The PNS system is designed to allow ongoing full-body MRI scans under select scanning conditions for the chronic peripheral nerve pain relief.

It can be implanted using a minimally invasive outpatient procedure to treat a variety of pain syndromes such as shoulder pain, upper extremity neuropathy, mid and lower back pain, and lower extremity neuropathy.
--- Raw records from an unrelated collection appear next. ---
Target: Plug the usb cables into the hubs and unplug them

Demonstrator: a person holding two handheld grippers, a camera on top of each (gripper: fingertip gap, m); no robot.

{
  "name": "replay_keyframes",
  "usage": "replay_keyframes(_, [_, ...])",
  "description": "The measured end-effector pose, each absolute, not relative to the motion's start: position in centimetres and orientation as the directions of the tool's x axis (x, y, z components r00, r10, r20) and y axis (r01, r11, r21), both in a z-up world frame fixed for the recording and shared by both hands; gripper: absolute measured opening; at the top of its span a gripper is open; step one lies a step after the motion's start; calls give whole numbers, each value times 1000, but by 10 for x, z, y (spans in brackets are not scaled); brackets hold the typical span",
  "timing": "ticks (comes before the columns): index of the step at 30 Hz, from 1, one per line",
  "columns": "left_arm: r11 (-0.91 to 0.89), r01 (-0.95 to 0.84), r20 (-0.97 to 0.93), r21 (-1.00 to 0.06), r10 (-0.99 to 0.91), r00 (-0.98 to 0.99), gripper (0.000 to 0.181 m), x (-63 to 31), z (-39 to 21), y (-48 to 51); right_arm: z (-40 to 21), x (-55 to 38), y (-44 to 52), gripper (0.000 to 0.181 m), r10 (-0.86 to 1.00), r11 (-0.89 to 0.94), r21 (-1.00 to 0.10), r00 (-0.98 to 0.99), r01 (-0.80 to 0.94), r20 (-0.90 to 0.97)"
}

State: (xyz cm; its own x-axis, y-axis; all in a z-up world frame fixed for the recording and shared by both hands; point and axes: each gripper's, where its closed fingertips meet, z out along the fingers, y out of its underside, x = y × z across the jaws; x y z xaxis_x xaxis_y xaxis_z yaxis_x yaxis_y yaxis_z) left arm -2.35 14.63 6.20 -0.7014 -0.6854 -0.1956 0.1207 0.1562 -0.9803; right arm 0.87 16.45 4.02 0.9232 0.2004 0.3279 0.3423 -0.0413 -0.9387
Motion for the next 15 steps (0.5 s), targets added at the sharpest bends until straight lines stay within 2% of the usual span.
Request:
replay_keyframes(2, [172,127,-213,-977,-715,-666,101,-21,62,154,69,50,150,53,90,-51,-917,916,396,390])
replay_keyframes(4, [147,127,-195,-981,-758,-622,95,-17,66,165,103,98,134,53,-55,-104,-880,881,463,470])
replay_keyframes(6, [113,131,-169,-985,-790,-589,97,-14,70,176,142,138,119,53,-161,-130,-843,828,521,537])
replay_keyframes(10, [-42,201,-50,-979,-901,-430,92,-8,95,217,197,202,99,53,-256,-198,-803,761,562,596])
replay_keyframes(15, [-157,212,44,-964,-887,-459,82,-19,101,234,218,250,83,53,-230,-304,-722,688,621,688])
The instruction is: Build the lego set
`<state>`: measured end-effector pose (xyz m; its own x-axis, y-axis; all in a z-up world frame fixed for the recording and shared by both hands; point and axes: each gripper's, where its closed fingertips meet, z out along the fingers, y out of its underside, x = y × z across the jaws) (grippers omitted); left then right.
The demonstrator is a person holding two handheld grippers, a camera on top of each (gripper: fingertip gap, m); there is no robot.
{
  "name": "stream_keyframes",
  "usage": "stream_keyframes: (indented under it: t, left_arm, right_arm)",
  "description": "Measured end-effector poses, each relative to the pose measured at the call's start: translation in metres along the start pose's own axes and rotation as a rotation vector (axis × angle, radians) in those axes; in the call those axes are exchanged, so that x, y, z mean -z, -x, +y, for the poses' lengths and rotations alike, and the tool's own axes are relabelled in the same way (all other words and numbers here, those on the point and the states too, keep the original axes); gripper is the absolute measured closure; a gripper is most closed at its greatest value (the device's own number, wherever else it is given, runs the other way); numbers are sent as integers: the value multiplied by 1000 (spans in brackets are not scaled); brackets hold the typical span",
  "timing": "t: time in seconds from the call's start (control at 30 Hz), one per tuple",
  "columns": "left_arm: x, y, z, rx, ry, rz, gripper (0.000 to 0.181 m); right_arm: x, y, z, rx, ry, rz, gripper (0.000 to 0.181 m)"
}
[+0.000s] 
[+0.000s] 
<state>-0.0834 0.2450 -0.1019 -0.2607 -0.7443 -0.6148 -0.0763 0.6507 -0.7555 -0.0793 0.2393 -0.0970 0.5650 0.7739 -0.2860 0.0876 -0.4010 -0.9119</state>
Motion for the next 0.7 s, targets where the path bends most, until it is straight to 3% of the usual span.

"Following the FDA clearance, patients implanted with the device will be eligible to undergo frequent and necessary MRI scans of any body part without the need for removal of the implant."

Stimwave chairman and CEO Laura Tyler Perryman said: “Thanks to our revolutionary wireless device, we are the only neuromodulation company cleared by the FDA to help patients reduce their chronic neuropathic pain by pinpointing stimulation directly to the affected peripheral nerves with a multi-electrode programmable device, which enables ongoing MRI scans.”

Following the FDA clearance, patients implanted with the device will be eligible to undergo frequent and necessary MRI scans of any body part without the need for removal of the implant.

The StimQ PNS System delivers small pulses of energy in a fully selectable approach to electrodes placed at a peripheral nerve to provide relief by allowing the brain to remap certain pain signals.

Powered by a small, comfortable, flexible wearable external unit, the device is said to be less than 5% of the size of other existing standard implanted options.